◆ Description of the task
When you reach the listing, restate it word for word, leaving nothing out.

◆ Material for this exercise

*** Begin section ***

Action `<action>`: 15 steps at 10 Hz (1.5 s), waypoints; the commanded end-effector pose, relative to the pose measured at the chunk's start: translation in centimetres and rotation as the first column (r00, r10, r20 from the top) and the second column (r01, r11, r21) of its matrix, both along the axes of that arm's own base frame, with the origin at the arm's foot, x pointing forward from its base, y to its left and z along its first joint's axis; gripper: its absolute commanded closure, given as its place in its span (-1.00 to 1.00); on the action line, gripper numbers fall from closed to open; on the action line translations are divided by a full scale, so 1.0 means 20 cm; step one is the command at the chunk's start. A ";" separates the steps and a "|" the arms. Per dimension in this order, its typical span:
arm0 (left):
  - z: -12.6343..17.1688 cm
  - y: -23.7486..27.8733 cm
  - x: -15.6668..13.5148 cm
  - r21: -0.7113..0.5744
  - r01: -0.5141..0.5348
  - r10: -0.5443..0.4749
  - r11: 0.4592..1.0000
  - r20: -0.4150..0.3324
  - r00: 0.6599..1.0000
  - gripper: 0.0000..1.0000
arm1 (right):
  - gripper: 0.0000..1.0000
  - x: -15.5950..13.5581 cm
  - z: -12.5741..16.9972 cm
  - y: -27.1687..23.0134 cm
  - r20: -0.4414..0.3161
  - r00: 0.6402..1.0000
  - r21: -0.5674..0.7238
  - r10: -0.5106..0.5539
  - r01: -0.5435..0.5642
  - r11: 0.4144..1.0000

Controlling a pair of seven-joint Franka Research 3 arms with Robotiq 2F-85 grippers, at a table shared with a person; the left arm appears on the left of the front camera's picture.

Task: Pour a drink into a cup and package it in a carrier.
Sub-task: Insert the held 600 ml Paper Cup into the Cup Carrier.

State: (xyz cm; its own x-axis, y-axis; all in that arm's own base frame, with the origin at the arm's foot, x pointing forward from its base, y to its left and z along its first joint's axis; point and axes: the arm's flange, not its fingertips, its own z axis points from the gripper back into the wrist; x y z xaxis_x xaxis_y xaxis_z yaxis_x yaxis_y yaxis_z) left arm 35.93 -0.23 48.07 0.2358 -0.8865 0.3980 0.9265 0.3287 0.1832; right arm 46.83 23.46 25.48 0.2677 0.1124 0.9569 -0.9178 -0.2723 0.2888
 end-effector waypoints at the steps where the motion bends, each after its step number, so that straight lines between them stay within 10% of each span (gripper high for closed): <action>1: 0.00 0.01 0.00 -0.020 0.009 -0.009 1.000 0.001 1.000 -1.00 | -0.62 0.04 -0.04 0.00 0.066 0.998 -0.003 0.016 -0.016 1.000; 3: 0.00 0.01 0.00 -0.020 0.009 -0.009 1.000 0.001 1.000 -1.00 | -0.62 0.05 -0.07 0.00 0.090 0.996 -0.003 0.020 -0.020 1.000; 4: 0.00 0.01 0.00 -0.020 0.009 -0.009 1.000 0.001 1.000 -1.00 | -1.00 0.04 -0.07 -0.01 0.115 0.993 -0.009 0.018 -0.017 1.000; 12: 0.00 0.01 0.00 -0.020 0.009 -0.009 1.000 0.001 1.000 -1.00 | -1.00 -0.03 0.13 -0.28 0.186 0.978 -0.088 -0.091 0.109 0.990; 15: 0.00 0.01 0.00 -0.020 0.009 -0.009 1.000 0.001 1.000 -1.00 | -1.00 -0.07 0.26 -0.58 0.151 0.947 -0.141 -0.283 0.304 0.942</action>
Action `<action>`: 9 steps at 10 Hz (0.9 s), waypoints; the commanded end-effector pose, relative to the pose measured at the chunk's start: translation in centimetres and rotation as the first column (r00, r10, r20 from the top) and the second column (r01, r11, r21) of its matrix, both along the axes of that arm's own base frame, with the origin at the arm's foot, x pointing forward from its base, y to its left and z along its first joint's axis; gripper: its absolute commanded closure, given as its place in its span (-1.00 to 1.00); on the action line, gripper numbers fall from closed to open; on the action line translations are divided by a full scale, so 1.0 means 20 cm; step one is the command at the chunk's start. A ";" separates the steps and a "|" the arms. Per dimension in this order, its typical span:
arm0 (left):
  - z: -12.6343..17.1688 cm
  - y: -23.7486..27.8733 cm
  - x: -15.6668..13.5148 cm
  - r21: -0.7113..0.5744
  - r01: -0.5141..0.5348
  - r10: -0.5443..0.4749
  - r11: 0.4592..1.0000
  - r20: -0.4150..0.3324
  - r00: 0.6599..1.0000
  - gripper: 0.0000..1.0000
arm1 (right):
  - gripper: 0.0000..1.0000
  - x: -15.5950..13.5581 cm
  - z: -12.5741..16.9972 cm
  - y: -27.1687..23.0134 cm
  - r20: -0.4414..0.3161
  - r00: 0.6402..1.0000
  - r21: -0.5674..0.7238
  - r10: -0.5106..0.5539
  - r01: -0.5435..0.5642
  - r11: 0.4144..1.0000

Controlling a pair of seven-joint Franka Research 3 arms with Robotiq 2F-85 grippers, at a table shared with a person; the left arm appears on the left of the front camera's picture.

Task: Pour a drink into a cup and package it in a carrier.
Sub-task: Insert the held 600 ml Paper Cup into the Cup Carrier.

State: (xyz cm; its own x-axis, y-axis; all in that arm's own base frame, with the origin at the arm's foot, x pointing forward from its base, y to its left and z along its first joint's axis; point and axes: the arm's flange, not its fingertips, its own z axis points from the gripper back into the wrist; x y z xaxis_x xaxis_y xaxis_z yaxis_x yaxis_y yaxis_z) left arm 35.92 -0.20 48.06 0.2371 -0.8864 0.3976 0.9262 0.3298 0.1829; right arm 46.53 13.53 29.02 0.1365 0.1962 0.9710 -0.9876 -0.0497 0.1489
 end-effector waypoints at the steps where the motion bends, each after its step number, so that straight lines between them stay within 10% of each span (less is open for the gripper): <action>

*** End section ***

◆ Task response
Action `<action>`: 15 steps at 10 Hz (1.5 s), waypoints; the commanded end-effector pose, relative to the pose measured at the chunk's start: translation in centimetres and rotation as the first column (r00, r10, r20 from the top) and the second column (r01, r11, r21) of its matrix, both along the axes of that arm's own base frame, with the origin at the arm's foot, x pointing forward from its base, y to its left and z along its first joint's axis; gripper: its absolute commanded closure, given as its place in its span (-1.00 to 1.00); on the action line, gripper numbers fall from closed to open; on the action line translations are divided by a full scale, so 1.0 means 20 cm; step one is the command at the chunk's start. A ";" separates the steps and a "|" the arms. Per dimension in this order, its typical span:
arm0 (left):
  - z: -12.6343..17.1688 cm
  - y: -23.7486..27.8733 cm
  - x: -15.6668..13.5148 cm
  - r21: -0.7113..0.5744
  - r01: -0.5141..0.5348
  - r10: -0.5443..0.4749
  - r11: 0.4592..1.0000
  - r20: -0.4150..0.3324
  - r00: 0.6599..1.0000
  - gripper: 0.0000..1.0000
arm1 (right):
  - gripper: 0.0000..1.0000
  - x: -15.5950..13.5581 cm
  - z: -12.5741..16.9972 cm
  - y: -27.1687..23.0134 cm
  - r20: -0.4414..0.3161
  - r00: 0.6402..1.0000
  - r21: -0.5674..0.7238
  - r10: -0.5106..0.5539
  - r01: -0.5435..0.5642
  - r11: 0.4144..1.0000

Controlling a pair of seven-joint Franka Research 3 arms with Robotiq 2F-85 grippers, at a table shared with a person; the left arm appears on the left of the front camera's picture.

Task: Pour a drink into a cup and package it in a carrier.
Sub-task: Insert the held 600 ml Paper Cup into the Cup Carrier.

State: (xyz cm; its own x-axis, y-axis; all in that arm's own base frame, with the origin at the arm's foot, x pointing forward from its base, y to its left and z along its first joint's axis; point and axes: the arm's flange, not its fingertips, its own z axis points from the gripper back into the wrist; x y z xaxis_x xaxis_y xaxis_z yaxis_x yaxis_y yaxis_z) left arm 35.93 -0.23 48.07 0.2358 -0.8865 0.3980 0.9265 0.3287 0.1832; right arm 46.83 23.46 25.48 0.2677 0.1124 0.9569 -0.9178 -0.2723 0.2888
 end-effector waypoints at the steps where the motion bends, each after its step number, so that straight lines between them stay within 10% of each span (gripper high for closed): <action>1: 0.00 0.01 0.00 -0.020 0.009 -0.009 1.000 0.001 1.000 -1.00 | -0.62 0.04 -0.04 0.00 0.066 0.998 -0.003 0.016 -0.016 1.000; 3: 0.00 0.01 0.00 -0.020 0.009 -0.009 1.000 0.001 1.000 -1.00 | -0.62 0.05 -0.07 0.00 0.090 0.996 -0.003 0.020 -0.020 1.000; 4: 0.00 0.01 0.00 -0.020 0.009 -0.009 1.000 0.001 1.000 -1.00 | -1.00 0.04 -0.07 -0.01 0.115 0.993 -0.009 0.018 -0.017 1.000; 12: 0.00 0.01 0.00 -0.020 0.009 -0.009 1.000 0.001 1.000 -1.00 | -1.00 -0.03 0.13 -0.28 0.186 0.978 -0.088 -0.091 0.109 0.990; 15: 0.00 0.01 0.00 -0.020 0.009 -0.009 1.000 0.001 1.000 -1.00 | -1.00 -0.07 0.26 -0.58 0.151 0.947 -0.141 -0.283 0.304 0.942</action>
Action `<action>`: 9 steps at 10 Hz (0.9 s), waypoints; the commanded end-effector pose, relative to the pose measured at the chunk's start: translation in centimetres and rotation as the first column (r00, r10, r20 from the top) and the second column (r01, r11, r21) of its matrix, both along the axes of that arm's own base frame, with the origin at the arm's foot, x pointing forward from its base, y to its left and z along its first joint's axis; gripper: its absolute commanded closure, given as its place in its span (-1.00 to 1.00); on the action line, gripper numbers fall from closed to open; on the action line translations are divided by a full scale, so 1.0 means 20 cm; step one is the command at the chunk's start. A ";" separates the steps and a "|" the arms. Per dimension in this order, its typical span:
arm0 (left):
  - z: -12.6343..17.1688 cm
  - y: -23.7486..27.8733 cm
  - x: -15.6668..13.5148 cm
  - r21: -0.7113..0.5744
  - r01: -0.5141..0.5348
  - r10: -0.5443..0.4749
  - r11: 0.4592..1.0000
  - r20: -0.4150..0.3324
  - r00: 0.6599..1.0000
  - gripper: 0.0000..1.0000
arm1 (right):
  - gripper: 0.0000..1.0000
  - x: -15.5950..13.5581 cm
  - z: -12.5741..16.9972 cm
  - y: -27.1687..23.0134 cm
  - r20: -0.4414..0.3161
  - r00: 0.6402..1.0000
  - r21: -0.5674..0.7238
  - r10: -0.5106..0.5539
  - r01: -0.5435..0.5642
  - r11: 0.4144..1.0000

Controlling a pair of seven-joint Franka Research 3 arms with Robotiq 2F-85 grippers, at a table shared with a person; the left arm appears on the left of the front camera's picture.

Task: Pour a drink into a cup and package it in a carrier.
Sub-task: Insert the held 600 ml Paper Cup into the Cup Carrier.

State: (xyz cm; its own x-axis, y-axis; all in that arm's own base frame, with the origin at the arm's foot, x pointing forward from its base, y to its left and z along its first joint's axis; point and axes: the arm's flange, not its fingertips, its own z axis points from the gripper back into the wrist; x y z xaxis_x xaxis_y xaxis_z yaxis_x yaxis_y yaxis_z) left arm 35.92 -0.20 48.06 0.2371 -0.8864 0.3976 0.9262 0.3298 0.1829; right arm 46.53 13.53 29.02 0.1365 0.1962 0.9710 -0.9876 -0.0497 0.1489
 end-effector waypoints at the steps where the motion bends, each after its step number, so that straight lines between them stay within 10% of each span (less is open for the gripper): <action>

That wraps up the answer.